--- Exercise ---
Across all the entries below, how many lines mention the string "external"? Respond with a single number.

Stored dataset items
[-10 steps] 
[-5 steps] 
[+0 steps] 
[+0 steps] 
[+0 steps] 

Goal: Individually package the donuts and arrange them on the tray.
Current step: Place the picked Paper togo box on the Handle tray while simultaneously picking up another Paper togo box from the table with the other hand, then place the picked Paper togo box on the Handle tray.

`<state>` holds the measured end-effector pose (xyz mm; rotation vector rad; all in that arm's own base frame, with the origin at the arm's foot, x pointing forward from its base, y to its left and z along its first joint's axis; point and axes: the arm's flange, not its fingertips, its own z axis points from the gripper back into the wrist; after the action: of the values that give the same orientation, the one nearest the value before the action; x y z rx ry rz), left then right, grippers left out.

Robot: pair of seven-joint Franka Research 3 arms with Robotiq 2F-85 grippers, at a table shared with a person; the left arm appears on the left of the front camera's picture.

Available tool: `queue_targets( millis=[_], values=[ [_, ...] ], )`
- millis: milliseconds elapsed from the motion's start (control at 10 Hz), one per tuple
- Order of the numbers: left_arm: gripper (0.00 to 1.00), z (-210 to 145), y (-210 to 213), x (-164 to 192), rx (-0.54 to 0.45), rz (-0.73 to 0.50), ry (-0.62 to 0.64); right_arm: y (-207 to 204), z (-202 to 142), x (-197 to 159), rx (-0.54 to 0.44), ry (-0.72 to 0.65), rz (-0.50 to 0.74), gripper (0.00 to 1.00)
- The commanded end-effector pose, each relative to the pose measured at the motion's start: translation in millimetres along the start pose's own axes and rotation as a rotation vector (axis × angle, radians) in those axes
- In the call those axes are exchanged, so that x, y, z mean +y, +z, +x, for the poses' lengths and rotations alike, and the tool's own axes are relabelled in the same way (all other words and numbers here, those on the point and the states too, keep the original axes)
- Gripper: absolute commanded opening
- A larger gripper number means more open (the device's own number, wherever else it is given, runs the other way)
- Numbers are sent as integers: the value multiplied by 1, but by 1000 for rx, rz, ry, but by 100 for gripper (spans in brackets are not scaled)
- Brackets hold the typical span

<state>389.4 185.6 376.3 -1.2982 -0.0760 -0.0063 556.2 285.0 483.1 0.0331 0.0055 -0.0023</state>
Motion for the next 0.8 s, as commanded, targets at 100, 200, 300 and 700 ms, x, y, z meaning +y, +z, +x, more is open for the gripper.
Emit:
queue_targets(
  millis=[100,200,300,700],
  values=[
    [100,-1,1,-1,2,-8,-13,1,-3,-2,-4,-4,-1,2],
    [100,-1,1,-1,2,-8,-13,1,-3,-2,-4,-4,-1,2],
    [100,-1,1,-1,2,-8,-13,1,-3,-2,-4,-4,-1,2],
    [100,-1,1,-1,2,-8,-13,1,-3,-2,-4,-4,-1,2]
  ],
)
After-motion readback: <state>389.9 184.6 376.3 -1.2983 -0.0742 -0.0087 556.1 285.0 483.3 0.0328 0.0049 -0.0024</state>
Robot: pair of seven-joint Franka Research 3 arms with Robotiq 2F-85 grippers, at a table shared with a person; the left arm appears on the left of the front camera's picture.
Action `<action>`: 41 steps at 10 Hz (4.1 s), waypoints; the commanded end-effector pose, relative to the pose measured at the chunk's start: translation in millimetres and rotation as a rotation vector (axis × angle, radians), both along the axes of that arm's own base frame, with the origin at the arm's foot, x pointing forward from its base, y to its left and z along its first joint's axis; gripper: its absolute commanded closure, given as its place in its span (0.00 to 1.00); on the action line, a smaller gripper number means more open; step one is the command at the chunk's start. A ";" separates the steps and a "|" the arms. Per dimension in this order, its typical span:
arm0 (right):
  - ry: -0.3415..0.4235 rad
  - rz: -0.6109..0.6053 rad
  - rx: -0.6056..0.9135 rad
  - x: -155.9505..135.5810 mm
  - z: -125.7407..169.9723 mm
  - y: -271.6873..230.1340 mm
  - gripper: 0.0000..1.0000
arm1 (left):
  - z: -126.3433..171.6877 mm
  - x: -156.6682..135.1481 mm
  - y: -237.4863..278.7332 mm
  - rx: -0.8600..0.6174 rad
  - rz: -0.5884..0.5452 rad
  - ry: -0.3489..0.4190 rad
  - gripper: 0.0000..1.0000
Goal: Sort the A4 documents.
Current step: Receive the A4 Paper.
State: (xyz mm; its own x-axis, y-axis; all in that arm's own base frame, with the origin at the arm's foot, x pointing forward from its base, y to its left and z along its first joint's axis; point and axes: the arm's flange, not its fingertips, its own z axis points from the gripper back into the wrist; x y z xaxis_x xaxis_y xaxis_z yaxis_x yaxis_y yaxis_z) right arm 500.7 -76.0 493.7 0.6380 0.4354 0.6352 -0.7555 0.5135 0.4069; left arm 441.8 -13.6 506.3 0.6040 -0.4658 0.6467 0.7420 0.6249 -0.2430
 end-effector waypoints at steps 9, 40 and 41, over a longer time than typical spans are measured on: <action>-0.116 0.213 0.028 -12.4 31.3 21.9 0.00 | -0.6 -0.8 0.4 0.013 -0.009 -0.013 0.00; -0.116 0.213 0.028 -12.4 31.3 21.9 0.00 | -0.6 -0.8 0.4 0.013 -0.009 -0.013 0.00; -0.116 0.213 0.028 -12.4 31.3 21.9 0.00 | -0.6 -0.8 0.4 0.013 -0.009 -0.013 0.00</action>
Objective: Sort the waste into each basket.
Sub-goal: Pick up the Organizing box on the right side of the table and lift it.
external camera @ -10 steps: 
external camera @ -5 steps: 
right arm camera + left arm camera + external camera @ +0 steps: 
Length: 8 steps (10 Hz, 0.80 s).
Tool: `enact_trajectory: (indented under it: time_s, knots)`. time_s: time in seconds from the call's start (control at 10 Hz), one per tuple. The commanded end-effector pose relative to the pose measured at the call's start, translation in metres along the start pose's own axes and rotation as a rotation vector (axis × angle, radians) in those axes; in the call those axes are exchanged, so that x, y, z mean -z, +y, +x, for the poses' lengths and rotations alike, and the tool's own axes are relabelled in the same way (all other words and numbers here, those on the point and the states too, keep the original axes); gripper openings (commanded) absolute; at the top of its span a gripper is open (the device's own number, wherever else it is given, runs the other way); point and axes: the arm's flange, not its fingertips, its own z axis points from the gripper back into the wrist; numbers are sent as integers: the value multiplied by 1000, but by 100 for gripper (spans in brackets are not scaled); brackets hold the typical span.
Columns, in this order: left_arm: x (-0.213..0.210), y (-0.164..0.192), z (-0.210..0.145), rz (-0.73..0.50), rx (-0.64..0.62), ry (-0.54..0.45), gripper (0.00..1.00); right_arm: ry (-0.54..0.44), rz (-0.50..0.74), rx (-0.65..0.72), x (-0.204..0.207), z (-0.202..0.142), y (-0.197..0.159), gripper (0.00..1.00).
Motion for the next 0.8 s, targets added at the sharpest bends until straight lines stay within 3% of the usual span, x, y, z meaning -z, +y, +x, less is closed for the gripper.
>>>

--- Answer below ---
3